The response should consist of every line below, unchanged.

=== DATA ===

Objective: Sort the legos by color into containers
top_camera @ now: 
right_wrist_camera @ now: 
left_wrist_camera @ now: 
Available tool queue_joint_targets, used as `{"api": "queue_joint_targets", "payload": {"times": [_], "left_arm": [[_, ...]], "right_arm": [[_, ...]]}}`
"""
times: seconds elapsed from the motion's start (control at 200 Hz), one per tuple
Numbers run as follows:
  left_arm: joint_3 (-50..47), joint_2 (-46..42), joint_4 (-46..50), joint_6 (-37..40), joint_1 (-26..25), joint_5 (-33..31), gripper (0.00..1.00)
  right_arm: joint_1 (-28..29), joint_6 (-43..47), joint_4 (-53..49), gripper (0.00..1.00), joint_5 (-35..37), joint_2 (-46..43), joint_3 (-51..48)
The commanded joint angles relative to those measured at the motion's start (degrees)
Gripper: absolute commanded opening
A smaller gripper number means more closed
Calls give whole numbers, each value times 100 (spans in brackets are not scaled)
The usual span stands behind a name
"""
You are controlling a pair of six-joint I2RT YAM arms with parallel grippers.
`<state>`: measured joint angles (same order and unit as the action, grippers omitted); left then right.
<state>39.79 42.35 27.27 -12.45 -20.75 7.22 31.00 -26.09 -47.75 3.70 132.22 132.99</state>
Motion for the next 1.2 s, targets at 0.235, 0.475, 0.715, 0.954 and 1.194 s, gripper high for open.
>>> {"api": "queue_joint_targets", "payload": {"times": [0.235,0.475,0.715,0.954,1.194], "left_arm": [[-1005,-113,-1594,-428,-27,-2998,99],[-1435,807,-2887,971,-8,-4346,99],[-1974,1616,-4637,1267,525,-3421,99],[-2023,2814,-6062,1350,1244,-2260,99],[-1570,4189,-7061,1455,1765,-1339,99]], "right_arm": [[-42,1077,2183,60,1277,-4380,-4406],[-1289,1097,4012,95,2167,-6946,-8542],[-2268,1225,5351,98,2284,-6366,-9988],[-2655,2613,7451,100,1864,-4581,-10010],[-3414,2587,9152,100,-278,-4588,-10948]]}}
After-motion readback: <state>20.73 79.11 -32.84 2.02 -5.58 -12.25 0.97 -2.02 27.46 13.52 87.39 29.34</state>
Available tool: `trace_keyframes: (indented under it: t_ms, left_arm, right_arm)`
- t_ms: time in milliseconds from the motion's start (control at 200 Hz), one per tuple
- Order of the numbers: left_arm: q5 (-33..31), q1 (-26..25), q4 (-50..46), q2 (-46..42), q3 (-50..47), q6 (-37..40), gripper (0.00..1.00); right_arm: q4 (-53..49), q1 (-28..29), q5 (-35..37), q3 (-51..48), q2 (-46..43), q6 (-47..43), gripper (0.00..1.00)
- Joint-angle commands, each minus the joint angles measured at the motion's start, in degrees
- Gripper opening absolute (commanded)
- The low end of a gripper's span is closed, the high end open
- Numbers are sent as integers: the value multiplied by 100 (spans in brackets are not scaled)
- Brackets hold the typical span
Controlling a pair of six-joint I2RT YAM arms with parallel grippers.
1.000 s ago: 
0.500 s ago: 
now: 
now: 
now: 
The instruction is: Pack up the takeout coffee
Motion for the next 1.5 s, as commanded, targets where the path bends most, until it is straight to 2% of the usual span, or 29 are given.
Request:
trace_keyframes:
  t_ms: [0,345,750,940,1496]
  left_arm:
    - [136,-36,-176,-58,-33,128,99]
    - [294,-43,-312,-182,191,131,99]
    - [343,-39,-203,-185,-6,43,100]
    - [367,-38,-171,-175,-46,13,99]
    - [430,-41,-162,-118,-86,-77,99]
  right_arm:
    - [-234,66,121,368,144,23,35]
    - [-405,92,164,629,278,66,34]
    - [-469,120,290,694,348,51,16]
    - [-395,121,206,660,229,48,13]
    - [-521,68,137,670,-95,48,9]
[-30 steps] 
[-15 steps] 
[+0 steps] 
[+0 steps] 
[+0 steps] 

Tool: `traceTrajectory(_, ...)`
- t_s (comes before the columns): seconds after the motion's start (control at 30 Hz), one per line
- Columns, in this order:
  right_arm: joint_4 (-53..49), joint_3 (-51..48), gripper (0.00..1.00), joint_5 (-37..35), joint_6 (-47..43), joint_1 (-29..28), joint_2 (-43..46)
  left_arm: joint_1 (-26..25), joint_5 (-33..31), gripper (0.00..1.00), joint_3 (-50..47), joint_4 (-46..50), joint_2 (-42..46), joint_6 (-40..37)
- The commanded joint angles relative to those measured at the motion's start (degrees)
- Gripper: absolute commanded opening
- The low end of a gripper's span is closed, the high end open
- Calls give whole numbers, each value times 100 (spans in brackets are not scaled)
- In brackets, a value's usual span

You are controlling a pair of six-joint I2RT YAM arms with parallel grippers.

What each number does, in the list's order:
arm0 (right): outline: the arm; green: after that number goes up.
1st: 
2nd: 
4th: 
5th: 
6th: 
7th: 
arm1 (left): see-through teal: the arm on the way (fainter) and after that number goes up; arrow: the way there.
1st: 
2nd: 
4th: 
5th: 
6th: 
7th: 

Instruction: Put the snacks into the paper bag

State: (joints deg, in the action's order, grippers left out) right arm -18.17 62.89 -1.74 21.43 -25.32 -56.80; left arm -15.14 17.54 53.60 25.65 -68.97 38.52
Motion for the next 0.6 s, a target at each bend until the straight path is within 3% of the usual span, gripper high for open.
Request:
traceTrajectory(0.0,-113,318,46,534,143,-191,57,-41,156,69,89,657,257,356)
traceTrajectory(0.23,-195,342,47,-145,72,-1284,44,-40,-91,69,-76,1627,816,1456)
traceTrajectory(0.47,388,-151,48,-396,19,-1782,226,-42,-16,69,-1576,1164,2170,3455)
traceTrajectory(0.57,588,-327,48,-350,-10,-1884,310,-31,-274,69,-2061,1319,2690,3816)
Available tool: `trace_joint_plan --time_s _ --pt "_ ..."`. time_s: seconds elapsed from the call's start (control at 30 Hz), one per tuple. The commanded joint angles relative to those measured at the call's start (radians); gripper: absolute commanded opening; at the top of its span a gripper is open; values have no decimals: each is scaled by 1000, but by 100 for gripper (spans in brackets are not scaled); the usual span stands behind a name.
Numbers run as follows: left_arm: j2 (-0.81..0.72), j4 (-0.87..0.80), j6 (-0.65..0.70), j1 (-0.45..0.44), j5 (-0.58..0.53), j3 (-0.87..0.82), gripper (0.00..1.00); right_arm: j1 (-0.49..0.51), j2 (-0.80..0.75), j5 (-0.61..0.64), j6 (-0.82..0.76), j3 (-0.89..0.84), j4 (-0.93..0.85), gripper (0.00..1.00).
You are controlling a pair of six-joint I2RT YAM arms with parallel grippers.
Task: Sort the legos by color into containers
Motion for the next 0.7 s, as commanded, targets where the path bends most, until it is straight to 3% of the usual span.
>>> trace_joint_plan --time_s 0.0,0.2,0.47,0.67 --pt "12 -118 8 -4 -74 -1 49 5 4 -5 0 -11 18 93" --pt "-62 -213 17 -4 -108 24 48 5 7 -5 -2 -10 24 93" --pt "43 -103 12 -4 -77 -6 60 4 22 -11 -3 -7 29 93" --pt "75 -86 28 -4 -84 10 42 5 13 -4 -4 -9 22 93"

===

ANSWER SECTION
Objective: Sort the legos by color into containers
top_camera @ now: 
right_wrist_camera @ now: 
left_wrist_camera @ now: 
Available tool queue_joint_targets, used as `{"api": "queue_joint_targets", "payload": {"times": [_], "left_arm": [[_, ...]], "right_arm": [[_, ...]]}}`
"""
times: seconds elapsed from the motion's start (control at 200 Hz), one per tuple
Numbers run as follows:
  left_arm: joint_3 (-50..47), joint_2 (-46..42), joint_4 (-46..50), joint_6 (-37..40), joint_1 (-26..25), joint_5 (-33..31), gripper (0.00..1.00)
  right_arm: joint_1 (-28..29), joint_6 (-43..47), joint_4 (-53..49), gripper (0.00..1.00), joint_5 (-35..37), joint_2 (-46..43), joint_3 (-51..48)
The commanded joint angles relative to those measured at the motion's start (degrees)
Gripper: absolute commanded opening
A smaller gripper number means more closed
Calls give whole numbers, each value times 100 (spans in brackets are not scaled)
The usual span stands behind a name
"""
You are controlling a pair of six-joint I2RT YAM arms with parallel grippers.
`<state>`: measured joint angles (same order and unit as the action, grippers omitted); left then right.
<state>39.79 42.35 27.27 -12.45 -20.75 7.22 31.00 -26.09 -47.75 3.70 132.22 132.99</state>
Motion for the next 1.2 s, targets at 0.235, 0.475, 0.715, 0.954 and 1.194 s, gripper high for open.
>>> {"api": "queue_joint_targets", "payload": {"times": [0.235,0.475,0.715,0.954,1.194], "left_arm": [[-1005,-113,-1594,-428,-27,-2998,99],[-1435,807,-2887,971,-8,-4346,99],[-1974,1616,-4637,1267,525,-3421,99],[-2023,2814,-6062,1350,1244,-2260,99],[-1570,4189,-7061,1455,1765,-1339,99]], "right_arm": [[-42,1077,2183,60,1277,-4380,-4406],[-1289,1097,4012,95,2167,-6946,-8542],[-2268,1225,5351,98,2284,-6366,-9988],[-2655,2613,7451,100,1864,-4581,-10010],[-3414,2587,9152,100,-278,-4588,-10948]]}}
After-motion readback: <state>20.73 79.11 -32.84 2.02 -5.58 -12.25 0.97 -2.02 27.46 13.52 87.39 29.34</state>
Available tool: `trace_keyframes: (indented under it: t_ms, left_arm, right_arm)`
- t_ms: time in milliseconds from the motion's start (control at 200 Hz), one per tuple
- Order of the numbers: left_arm: q5 (-33..31), q1 (-26..25), q4 (-50..46), q2 (-46..42), q3 (-50..47), q6 (-37..40), gripper (0.00..1.00); right_arm: q4 (-53..49), q1 (-28..29), q5 (-35..37), q3 (-51..48), q2 (-46..43), q6 (-47..43), gripper (0.00..1.00)
- Joint-angle commands, each minus the joint angles measured at the motion's start, in degrees
- Gripper opening absolute (commanded)
- The low end of a gripper's span is closed, the high end open
- Numbers are sent as integers: the value multiplied by 100 (spans in brackets are not scaled)
- Brackets hold the typical span
Controlling a pair of six-joint I2RT YAM arms with parallel grippers.
1.000 s ago: 
0.500 s ago: 
now: 
now: 
now: 
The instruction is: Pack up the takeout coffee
Motion for the next 1.5 s, as commanded, targets where the path bends most, until it is straight to 2% of the usual span, or 29 are given.
Request:
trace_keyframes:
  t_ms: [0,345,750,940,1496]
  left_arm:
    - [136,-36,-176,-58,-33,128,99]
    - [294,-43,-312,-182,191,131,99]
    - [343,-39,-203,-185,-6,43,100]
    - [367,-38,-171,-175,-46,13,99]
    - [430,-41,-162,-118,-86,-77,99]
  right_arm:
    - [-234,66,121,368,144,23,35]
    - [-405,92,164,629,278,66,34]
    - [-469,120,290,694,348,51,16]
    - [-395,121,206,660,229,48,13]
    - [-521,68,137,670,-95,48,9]
[-30 steps] 
[-15 steps] 
[+0 steps] 
[+0 steps] 
[+0 steps] 

Tool: `traceTrajectory(_, ...)`
- t_s (comes before the columns): seconds after the motion's start (control at 30 Hz), one per line
- Columns, in this order:
  right_arm: joint_4 (-53..49), joint_3 (-51..48), gripper (0.00..1.00), joint_5 (-37..35), joint_6 (-47..43), joint_1 (-29..28), joint_2 (-43..46)
  left_arm: joint_1 (-26..25), joint_5 (-33..31), gripper (0.00..1.00), joint_3 (-50..47), joint_4 (-46..50), joint_2 (-42..46), joint_6 (-40..37)
- The commanded joint angles relative to those measured at the motion's start (degrees)
- Gripper: absolute commanded opening
- The low end of a gripper's span is closed, the high end open
- Calls give whole numbers, each value times 100 (spans in brackets are not scaled)
- In brackets, a value's usual span

You are controlling a pair of six-joint I2RT YAM arms with parallel grippers.

What each number does, in the list's order:
arm0 (right): outline: the arm; green: after that number goes up.
1st: 
2nd: 
4th: 
5th: 
6th: 
7th: 
arm1 (left): see-through teal: the arm on the way (fainter) and after that number goes up; arrow: the way there.
1st: 
2nd: 
4th: 
5th: 
6th: 
7th: 

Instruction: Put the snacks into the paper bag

State: (joints deg, in the action's order, grippers left out) right arm -18.17 62.89 -1.74 21.43 -25.32 -56.80; left arm -15.14 17.54 53.60 25.65 -68.97 38.52
Motion for the next 0.6 s, a target at each bend until the straight path is within 3% of the usual span, gripper high for open.
Request:
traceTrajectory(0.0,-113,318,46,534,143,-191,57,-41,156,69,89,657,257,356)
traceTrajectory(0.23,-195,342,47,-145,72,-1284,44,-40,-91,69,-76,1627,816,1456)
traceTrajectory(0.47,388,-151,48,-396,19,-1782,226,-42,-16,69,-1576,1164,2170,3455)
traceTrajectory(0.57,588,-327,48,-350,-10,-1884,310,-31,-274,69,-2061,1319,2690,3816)
Available tool: `trace_joint_plan --time_s _ --pt "_ ..."`. time_s: seconds elapsed from the call's start (control at 30 Hz), one per tuple. The commanded joint angles relative to those measured at the call's start (radians); gripper: absolute commanded opening; at the top of its span a gripper is open; values have no decimals: each is scaled by 1000, but by 100 for gripper (spans in brackets are not scaled); the usual span stands behind a name.
Numbers run as follows: left_arm: j2 (-0.81..0.72), j4 (-0.87..0.80), j6 (-0.65..0.70), j1 (-0.45..0.44), j5 (-0.58..0.53), j3 (-0.87..0.82), gripper (0.00..1.00); right_arm: j1 (-0.49..0.51), j2 (-0.80..0.75), j5 (-0.61..0.64), j6 (-0.82..0.76), j3 (-0.89..0.84), j4 (-0.93..0.85), gripper (0.00..1.00).
You are controlling a pair of six-joint I2RT YAM arms with parallel grippers.
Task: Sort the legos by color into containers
Motion for the next 0.7 s, as commanded, targets where the path bends most, until it is straight to 3% of the usual span.
>>> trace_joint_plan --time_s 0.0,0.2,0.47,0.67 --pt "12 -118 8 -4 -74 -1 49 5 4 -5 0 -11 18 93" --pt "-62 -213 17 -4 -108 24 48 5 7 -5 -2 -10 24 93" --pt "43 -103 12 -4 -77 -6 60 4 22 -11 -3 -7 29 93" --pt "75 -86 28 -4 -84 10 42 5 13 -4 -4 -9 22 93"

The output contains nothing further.